If he’s watching from the great hurling field in the sky, Tom Semple is surely smiling.

Semple and Thurles back on hurling’s centre stage

As football and hurling folk from Cork, Wexford, Clare, Limerick and Tipp gathered in the famous stadium bearing his name for the All-Ireland football and hurling qualifiers in Thurles, the neighbouring GAA fields were filled with hurling people from further afield.

The second annual Thurles Sarsfields international hurling festival saw the hurlers of Kilburn Gaels beat Dunboyne in the final of the Semple Cup. Set to become a regular on the GAA calendar, the festival could scarcely be held on a more appropriate weekend than that which features the Munster hurling final.

Kilburn Gaels’ team feature a scattering of players from across Ireland. Those economic exiles returned at the weekend for an expanded festival of hurling which also took in the O’Neill’s European hurling and camogie championship finals; a road bowling competition led off by Thurles and Tipperary legend Jimmy Doyle and a Comhaltas Ceoltóirí Éireann performance aimed at recreational participants.

It was all an impressive feat of organisation by the committee chaired by John Enright, with over 60 volunteers from the Sars club lending a hand.

GAA president Liam O’Neill even made the official presentations. However, the Sarsfields didn’t bother mentioning to the boss about the spanner thrown in the works by the association’s fixture authorities by staging a triple-header in Semple Stadium which scuppered plans to stage the festival finals on the old sod.

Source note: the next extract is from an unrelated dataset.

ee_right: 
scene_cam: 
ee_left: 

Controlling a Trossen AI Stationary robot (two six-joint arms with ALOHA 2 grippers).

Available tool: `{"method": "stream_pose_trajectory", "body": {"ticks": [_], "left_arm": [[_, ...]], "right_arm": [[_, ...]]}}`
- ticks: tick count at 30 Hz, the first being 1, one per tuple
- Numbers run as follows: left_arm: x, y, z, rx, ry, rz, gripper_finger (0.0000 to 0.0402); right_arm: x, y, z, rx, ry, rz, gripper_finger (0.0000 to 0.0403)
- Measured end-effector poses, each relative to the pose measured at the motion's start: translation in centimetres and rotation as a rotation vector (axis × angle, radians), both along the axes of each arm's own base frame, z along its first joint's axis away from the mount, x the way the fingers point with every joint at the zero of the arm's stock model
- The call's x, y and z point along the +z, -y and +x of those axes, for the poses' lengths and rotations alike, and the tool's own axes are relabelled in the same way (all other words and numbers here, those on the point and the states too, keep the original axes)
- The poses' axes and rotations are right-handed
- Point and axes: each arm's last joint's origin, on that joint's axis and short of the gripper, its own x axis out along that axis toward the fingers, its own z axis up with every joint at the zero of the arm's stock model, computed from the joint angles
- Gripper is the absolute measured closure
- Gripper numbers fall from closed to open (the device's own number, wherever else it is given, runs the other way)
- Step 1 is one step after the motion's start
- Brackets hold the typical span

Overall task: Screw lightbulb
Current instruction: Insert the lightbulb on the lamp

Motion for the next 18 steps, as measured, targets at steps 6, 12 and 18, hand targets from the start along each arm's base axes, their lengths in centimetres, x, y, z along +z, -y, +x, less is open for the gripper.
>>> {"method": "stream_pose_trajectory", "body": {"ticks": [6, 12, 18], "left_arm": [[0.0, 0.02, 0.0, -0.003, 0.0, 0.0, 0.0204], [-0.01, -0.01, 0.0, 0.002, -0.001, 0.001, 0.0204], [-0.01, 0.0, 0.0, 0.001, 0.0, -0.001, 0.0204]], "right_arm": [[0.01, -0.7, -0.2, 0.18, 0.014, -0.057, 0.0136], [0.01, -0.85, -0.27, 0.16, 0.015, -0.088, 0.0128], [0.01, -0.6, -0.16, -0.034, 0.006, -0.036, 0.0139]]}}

No matter: the club’s own pitch in the foothills of the stadium proved more than adequate, with Tom Semple’s daughter Anne Gunning and grandson TJ watching on.

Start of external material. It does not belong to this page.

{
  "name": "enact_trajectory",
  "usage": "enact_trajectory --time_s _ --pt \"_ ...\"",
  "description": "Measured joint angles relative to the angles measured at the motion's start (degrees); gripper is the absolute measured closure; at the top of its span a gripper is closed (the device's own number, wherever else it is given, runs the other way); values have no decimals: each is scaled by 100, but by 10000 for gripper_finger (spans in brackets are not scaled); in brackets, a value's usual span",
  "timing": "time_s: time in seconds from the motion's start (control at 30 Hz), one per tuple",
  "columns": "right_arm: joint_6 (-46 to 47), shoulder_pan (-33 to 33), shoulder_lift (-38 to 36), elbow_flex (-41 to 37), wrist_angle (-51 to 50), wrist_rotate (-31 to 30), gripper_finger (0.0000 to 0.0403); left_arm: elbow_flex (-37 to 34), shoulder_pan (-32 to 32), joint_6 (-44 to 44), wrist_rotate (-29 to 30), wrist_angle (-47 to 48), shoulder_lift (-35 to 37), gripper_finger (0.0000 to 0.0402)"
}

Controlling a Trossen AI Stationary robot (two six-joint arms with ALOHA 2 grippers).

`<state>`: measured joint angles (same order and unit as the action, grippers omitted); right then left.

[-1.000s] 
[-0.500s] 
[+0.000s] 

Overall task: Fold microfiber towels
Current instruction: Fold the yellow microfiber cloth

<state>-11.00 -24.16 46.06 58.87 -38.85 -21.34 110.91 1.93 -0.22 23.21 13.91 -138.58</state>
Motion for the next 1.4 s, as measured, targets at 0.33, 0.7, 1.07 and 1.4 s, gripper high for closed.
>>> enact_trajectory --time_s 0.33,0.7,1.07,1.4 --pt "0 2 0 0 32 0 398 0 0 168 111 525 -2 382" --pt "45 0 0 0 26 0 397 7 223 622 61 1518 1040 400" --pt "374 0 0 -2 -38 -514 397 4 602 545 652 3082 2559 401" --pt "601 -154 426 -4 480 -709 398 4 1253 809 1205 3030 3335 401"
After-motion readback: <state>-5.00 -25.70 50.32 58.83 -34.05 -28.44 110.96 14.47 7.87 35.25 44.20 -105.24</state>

“I’d have to hand it to John Enright and his committee,” said Anne, “it’s the cup that was presented by my mother to the Sarsfields many years ago and it’s just wonderful that they’re playing for it. He [the late Tom Semple] would certainly approve”

TJ agreed: “He was imbued into the GAA and loved people coming to Thurles over the years when he was chief steward after his playing days.”

And the numbers attending show the concept is being embraced, with Enright planning to add to this year’s 12 entrants.

“The biggest thing is to make Thurles the centre of international hurling,” said Enright.

“It’s a good event, well-run, with everything organised for you. You’d expect that from Thurles Sarsfields,” said Gael manager Tom Bergin.